WORK REQUIRED:
Filter the listing below, copying every line in which the word "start" appears.

DATA BLOCK:
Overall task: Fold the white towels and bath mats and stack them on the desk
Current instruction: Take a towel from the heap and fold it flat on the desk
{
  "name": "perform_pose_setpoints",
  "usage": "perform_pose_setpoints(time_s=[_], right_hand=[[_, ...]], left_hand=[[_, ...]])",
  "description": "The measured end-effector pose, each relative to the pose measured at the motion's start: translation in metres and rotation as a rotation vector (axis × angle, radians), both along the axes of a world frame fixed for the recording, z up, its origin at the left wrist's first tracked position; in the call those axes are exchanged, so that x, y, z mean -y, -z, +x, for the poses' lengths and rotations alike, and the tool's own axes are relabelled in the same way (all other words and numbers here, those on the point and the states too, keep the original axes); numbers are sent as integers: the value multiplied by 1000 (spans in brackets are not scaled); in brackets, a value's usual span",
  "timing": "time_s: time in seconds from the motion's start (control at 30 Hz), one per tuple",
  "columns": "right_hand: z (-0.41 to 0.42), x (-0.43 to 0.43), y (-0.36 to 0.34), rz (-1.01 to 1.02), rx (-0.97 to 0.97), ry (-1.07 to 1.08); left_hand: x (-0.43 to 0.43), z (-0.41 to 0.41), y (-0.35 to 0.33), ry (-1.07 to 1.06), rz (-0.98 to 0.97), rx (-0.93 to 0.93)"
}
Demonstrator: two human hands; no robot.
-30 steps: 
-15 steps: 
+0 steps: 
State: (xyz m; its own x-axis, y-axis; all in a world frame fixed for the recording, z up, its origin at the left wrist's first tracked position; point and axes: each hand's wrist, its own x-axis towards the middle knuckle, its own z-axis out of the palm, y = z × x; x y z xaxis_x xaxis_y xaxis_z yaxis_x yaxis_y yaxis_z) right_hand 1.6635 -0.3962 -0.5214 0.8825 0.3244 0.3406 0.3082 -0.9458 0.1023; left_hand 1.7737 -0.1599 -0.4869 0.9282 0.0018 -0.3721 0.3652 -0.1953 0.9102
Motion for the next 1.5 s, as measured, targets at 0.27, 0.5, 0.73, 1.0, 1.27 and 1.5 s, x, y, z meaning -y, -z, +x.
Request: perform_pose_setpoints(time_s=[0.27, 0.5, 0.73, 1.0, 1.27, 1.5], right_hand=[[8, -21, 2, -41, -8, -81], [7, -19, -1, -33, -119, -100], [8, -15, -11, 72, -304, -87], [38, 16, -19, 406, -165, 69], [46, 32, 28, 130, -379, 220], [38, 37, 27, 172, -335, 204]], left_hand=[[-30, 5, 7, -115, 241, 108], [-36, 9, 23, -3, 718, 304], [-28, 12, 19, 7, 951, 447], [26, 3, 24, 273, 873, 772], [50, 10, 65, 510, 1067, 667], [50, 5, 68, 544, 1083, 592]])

SOLUTION FOR THIS TASK:
  "description": "The measured end-effector pose, each relative to the pose measured at the motion's start: translation in metres and rotation as a rotation vector (axis × angle, radians), both along the axes of a world frame fixed for the recording, z up, its origin at the left wrist's first tracked position; in the call those axes are exchanged, so that x, y, z mean -y, -z, +x, for the poses' lengths and rotations alike, and the tool's own axes are relabelled in the same way (all other words and numbers here, those on the point and the states too, keep the original axes); numbers are sent as integers: the value multiplied by 1000 (spans in brackets are not scaled); in brackets, a value's usual span",
  "timing": "time_s: time in seconds from the motion's start (control at 30 Hz), one per tuple",

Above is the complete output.